Back in 2002, when 3G implementation started taking off, mobile operators enthusiastically made the jump from voice and messaging to data services, expecting exciting new content and services to become the new cash cow. Commodity voice and messaging revenues dropped steadily, as expected and data traffic, and revenues, increased. The years passed and the cow started getting fat. Mobile networks, powered by 3G technology, were supposed to swing the gates wide open to the flow of rich Internet content. But as animations turned into video clips and clips became 24/7 streaming movies and TV shows, those gates started to feel narrow. As we approach 3G’s 10th anniversary, history seems to be repeating itself.

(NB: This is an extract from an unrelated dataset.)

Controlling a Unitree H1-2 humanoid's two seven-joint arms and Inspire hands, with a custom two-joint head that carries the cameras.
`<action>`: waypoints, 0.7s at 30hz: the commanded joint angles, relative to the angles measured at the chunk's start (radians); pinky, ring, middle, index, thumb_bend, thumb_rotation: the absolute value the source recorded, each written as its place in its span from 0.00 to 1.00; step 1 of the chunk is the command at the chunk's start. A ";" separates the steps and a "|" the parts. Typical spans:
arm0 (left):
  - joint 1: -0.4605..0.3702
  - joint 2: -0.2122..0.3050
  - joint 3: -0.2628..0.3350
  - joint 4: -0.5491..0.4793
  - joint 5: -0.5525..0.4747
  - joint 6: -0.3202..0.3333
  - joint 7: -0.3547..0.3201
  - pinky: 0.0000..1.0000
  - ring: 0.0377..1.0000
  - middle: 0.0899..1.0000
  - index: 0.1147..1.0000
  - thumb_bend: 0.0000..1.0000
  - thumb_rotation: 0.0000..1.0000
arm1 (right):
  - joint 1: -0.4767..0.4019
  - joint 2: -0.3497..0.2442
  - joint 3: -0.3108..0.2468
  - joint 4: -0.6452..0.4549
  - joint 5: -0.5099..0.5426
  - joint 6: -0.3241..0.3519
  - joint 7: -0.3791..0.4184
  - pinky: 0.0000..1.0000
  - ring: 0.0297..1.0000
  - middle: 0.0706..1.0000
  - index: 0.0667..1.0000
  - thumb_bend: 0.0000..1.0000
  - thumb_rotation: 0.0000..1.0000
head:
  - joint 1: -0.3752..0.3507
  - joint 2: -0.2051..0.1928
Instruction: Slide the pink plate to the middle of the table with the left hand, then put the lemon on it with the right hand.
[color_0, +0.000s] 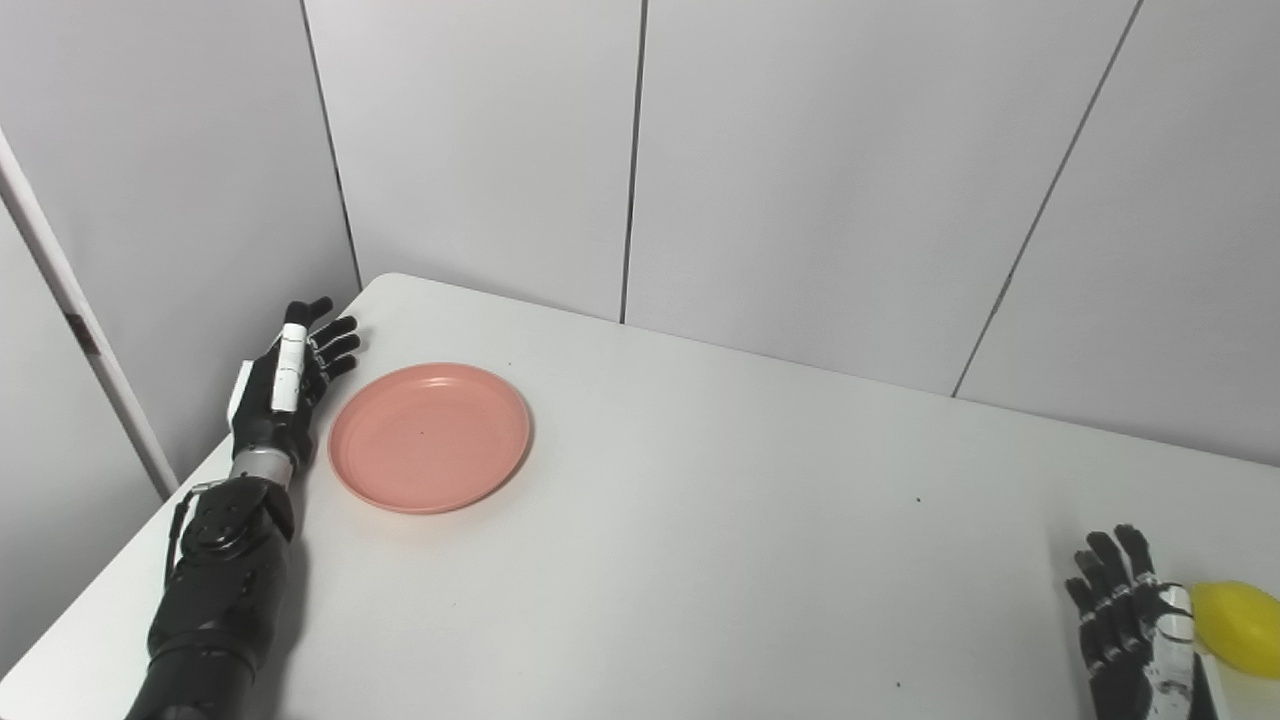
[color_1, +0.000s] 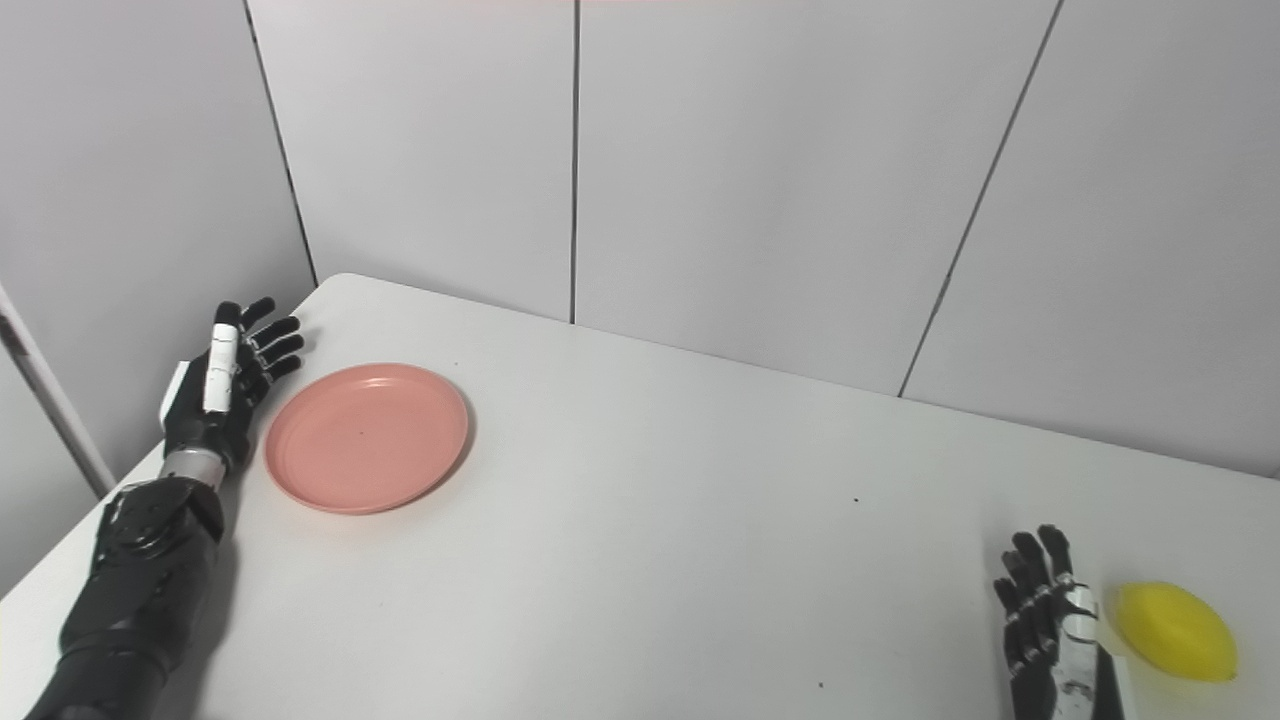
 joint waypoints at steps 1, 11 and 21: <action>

4G/LTE is the new kid on the block promising to widen those old 3G gates with superfast mobile Internet access. The problem with more speed is more fun. And that means more congestion as new and more popular content becomes available and new mobile devices replace slower and less capable devices. Increasing mobile data traffic is inevitable, even welcome: more data equals more revenue. But that doesn’t mean that huge increases in traffic need to clog up mobile networks or that huge investment in network expansions will force operators to sacrifice profitability.
For now, mobile data optimization is successfully helping mobile operators to manage their investment in network infrastructure. But is data optimization an interim fix until the almighty 4G/LTE comes along? Or is it just another case of history repeating itself (as was the case just before the then-almighty 3G came along). Recent traffic patterns have shown that enlarging the pipe leads to more consumption and data-hungry applications, which in turn will lead to higher traffic demand. Nielson’s law states that “Network connection speeds for high-end users would increase 50% per year, or double every 21 months” – LTE is the right direction, but it’s definitely not a cure-all solution and data optimization will still be required to mitigate the growth vs. the expenses.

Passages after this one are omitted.